The Emerald Cup is deep into its judging cycle for 2023 as organizers prepare for May’s Award ceremony and we’re back on the solventless team.
We’ve had great access to the contest since 2018. This is my fifth year judging one of the hash categories. While the state has seen some upstart contests making waves in recent years, the two decades of consistently bringing the heat still had The Emerald Cup firmly cemented as the top dog.
Currently, the judges are meeting once a week to go over the various categories. Edible and flower judges have to stick to the most vigorous schedule. You can smoke all the hash in a day if you party hard enough, but between the hundreds of flower entries and the pace of your metabolism on edibles, it’s easy to understand why some of the categories are referred to as a full-time job.
High Time’s Jon Cappetta noted on Twitter this past Sunday, it took him three weeks to finish all the flower samples. He also said it was a gauntlet that he was glad was over.

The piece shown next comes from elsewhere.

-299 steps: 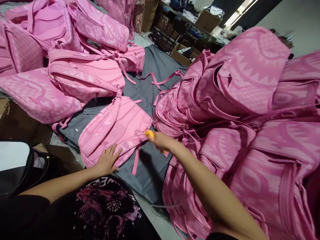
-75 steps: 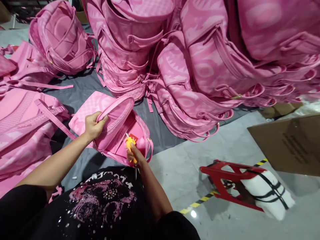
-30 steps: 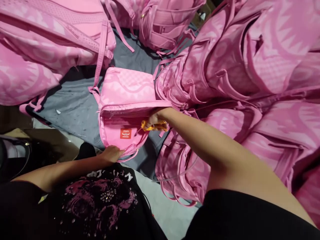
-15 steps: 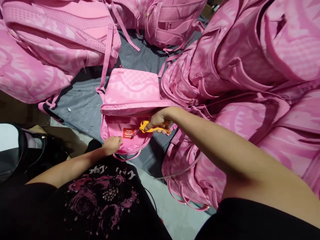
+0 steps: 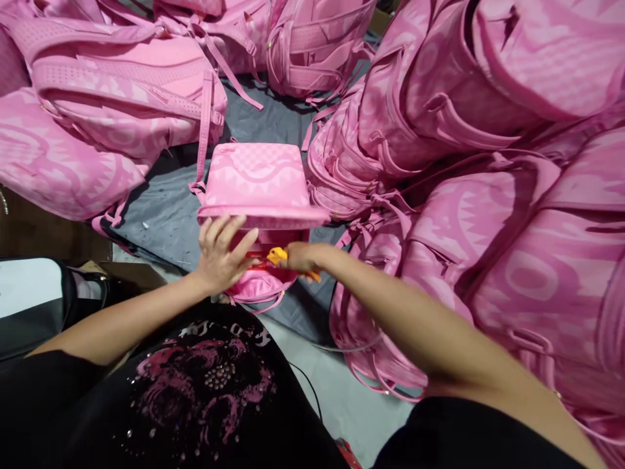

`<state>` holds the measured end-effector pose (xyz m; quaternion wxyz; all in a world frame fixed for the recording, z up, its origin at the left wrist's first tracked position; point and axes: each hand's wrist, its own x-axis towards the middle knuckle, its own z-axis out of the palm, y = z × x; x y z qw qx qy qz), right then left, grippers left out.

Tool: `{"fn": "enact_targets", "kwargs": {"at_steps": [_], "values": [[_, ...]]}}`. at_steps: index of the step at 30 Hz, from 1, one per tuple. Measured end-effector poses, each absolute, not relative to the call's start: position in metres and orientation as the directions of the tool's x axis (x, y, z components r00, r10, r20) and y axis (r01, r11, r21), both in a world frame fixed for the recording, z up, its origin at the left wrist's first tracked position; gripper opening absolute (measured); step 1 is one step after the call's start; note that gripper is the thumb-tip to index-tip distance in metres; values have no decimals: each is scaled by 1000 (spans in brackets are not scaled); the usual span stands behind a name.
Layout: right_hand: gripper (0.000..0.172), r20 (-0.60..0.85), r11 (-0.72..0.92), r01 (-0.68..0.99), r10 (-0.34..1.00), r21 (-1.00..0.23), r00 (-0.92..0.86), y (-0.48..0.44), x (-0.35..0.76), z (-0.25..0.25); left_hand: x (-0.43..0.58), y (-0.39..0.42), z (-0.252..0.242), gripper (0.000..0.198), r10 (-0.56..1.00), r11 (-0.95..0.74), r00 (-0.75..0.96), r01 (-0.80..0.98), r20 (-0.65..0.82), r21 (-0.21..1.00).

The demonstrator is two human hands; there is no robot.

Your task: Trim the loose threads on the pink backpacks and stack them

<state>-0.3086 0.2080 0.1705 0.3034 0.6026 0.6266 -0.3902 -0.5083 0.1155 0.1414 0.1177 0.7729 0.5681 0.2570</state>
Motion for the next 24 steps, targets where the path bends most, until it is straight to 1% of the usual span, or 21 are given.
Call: {"fn": "enact_targets", "kwargs": {"at_steps": [1, 2, 4, 5, 7, 8, 9, 12, 13, 15, 17, 19, 21, 24], "values": [[35, -861, 63, 994, 498, -87, -107, 189, -311, 169, -516, 128, 153, 42, 926, -326, 182, 827, 330, 458], [38, -835, 146, 988, 535, -57, -127, 170, -314, 165, -524, 143, 164, 45, 921, -320, 163, 834, 354, 450], [41, -688, 225, 974, 707, -6, -167, 137, -324, 150, -536, 177, 180, 45, 935, -297, 159, 838, 317, 458], [40, -625, 234, 972, 761, 15, -174, 124, -332, 139, -540, 194, 186, 40, 948, -277, 156, 836, 279, 474], [35, -564, 218, 975, 809, 26, -166, 110, -351, 113, -542, 221, 195, 22, 966, -229, 123, 817, 228, 529], [32, -539, 200, 980, 827, 22, -156, 109, -363, 100, -541, 230, 198, 16, 970, -215, 110, 797, 215, 564], [31, -505, 178, 984, 851, 15, -146, 112, -374, 87, -539, 235, 200, 17, 972, -216, 111, 770, 207, 600], [30, -386, 102, 995, 917, -19, -102, 129, -401, 54, -533, 238, 201, 21, 963, -268, 192, 658, 188, 704], [31, -368, 87, 996, 925, -38, -95, 134, -405, 46, -533, 239, 200, 21, 962, -270, 203, 620, 182, 736], [32, -367, 62, 996, 927, -69, -83, 139, -406, 33, -536, 246, 197, 22, 972, -236, 150, 564, 182, 792], [34, -374, -9, 998, 927, -66, -16, 137, -399, 26, -541, 259, 193, 24, 979, -198, 72, 537, 189, 820], [35, -373, -139, 989, 921, -42, 113, 133, -389, 24, -546, 274, 189, 25, 982, -180, 42, 535, 186, 826], [35, -371, -256, 966, 900, -28, 227, 131, -383, 27, -550, 287, 185, 24, 983, -179, 52, 532, 179, 828], [35, -382, -360, 933, 865, -24, 324, 134, -380, 39, -552, 299, 182, 24, 979, -202, 90, 515, 181, 833]]}}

For better or worse, the cup tends to prove as a launching point for a lot of ideas within the game. That goes from everything from new flavors to hardware. The ideology there is if you can pull it off out of the gate at the cup, the wind will be in your sails as you enter the market.
But if you go all in for the cup without consistency in the product that hits the market after, the win isn’t worth much. There are plenty of brands that took the top prize in various categories that were never to be heard from again after the win. Maybe they just couldn’t scale up, maybe they entered white label they couldn’t grow themselves.

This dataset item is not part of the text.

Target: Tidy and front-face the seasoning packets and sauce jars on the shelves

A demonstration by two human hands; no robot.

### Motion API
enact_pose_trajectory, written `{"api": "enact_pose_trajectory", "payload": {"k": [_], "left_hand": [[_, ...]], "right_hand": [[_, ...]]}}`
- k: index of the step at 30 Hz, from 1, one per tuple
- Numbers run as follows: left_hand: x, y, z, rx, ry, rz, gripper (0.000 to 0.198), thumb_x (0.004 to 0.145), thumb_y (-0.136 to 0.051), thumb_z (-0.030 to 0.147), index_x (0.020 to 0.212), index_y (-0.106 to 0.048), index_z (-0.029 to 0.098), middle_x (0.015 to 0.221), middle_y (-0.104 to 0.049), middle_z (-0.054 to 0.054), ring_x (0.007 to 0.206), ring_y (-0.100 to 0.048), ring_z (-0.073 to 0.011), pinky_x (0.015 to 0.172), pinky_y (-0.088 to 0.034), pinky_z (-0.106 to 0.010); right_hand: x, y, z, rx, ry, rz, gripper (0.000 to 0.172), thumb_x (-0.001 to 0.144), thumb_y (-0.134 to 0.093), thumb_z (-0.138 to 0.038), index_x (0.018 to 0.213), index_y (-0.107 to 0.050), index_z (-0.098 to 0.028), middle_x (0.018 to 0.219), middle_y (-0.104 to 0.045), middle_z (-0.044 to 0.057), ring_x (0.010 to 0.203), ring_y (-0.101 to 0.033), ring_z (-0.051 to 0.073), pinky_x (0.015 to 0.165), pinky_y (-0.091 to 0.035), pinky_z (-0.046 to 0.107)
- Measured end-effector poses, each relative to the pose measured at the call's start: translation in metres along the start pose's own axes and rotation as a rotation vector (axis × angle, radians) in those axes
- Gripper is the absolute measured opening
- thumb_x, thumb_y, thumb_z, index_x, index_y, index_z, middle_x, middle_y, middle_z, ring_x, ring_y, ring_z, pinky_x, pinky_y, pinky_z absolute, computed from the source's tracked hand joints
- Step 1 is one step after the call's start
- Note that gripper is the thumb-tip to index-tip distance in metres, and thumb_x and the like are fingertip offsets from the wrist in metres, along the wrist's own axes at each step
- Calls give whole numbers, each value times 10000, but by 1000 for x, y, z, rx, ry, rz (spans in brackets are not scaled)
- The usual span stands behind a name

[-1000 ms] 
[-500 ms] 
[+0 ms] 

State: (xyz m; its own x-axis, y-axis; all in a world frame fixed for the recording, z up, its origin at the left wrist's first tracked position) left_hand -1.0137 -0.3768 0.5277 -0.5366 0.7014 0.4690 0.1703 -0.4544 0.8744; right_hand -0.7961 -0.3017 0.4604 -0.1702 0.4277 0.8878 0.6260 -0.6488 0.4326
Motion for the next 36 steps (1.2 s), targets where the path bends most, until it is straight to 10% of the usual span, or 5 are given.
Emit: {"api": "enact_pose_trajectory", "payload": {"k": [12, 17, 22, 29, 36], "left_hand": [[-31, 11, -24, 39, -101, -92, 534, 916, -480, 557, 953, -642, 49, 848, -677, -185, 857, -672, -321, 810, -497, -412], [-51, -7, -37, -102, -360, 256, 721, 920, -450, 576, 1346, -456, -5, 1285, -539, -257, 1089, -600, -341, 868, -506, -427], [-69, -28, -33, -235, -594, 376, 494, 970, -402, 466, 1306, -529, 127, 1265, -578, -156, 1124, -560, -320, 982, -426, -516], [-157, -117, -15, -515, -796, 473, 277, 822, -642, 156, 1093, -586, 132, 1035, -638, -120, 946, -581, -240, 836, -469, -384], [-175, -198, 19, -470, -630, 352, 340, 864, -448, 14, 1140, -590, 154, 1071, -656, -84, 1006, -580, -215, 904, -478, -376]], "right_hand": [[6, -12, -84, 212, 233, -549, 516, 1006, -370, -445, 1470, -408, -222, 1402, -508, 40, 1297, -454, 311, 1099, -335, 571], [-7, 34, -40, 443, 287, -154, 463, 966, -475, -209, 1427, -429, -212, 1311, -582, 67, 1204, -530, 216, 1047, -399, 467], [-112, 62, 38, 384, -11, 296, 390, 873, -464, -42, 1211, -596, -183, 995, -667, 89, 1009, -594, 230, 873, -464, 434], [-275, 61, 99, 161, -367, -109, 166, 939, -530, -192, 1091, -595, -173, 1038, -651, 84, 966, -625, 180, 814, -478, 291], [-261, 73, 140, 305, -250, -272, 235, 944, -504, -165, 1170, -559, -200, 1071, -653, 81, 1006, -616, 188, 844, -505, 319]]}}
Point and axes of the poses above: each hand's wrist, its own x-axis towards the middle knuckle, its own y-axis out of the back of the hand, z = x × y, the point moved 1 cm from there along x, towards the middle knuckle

L.A. Weekly is back on the solventless team to help judge some of the best concentrates, or hash, on the planet. The reason The Emerald Cup’s hash categories are home to some of the best terps from around the globe is the quality of material California extractors have access to, this goes for both the solventless and hydrocarbon categories.
Hash is one of the places we see the new ideas we mentioned before. Every year there are experimental consistencies, especially in the personal use category. This is one of the places where the most important lesson of all is terps over tech. If the material you are using to make the hash isn’t that good, you’ll never be able to compete with the top of the food chain, regardless of how pretty you’re able to make it look.
The kit I’m using to judge this year is essentially the same as last year with a few upgrades and additions. Most notable is the new hitman rig, it hits a bit smoother than the mini beaker I was using last year. Also, all the quartz I’m using to judge this year was made in Los Angeles by Alien Flower Monkey Glass. Puffco also released the Proxy since last year. It’s great for water hash, so that will help speed the process up for judging water hashes this year.
I’ve focused on the rosin and personal use categories so far. I’m currently in The Canary Islands judging flowers at The Canary Islands Champions Cup and couldn’t bring the entries with me, so I wanted to make sure I had solid notes for the meeting I’ll do with the other judges while I’m here. When I get back to America, I’ll bust through the water hash entries in a day or two, since it’s the smallest category with about a dozen entries. On the other hand, Rosin has 42 entries and personal use has 13.
Most of the entries are either fresh-pressed or a cold-cured batter. The fresh-pressed is glorious looking and tastes bomb, but the market is moving more toward the shelf stability of cold-cured rosin. This could definitely be seen this year with the number of fresh-pressed entries way down, but a couple of them are still bangers.
We’ll share all the winners with you next month when they are announced.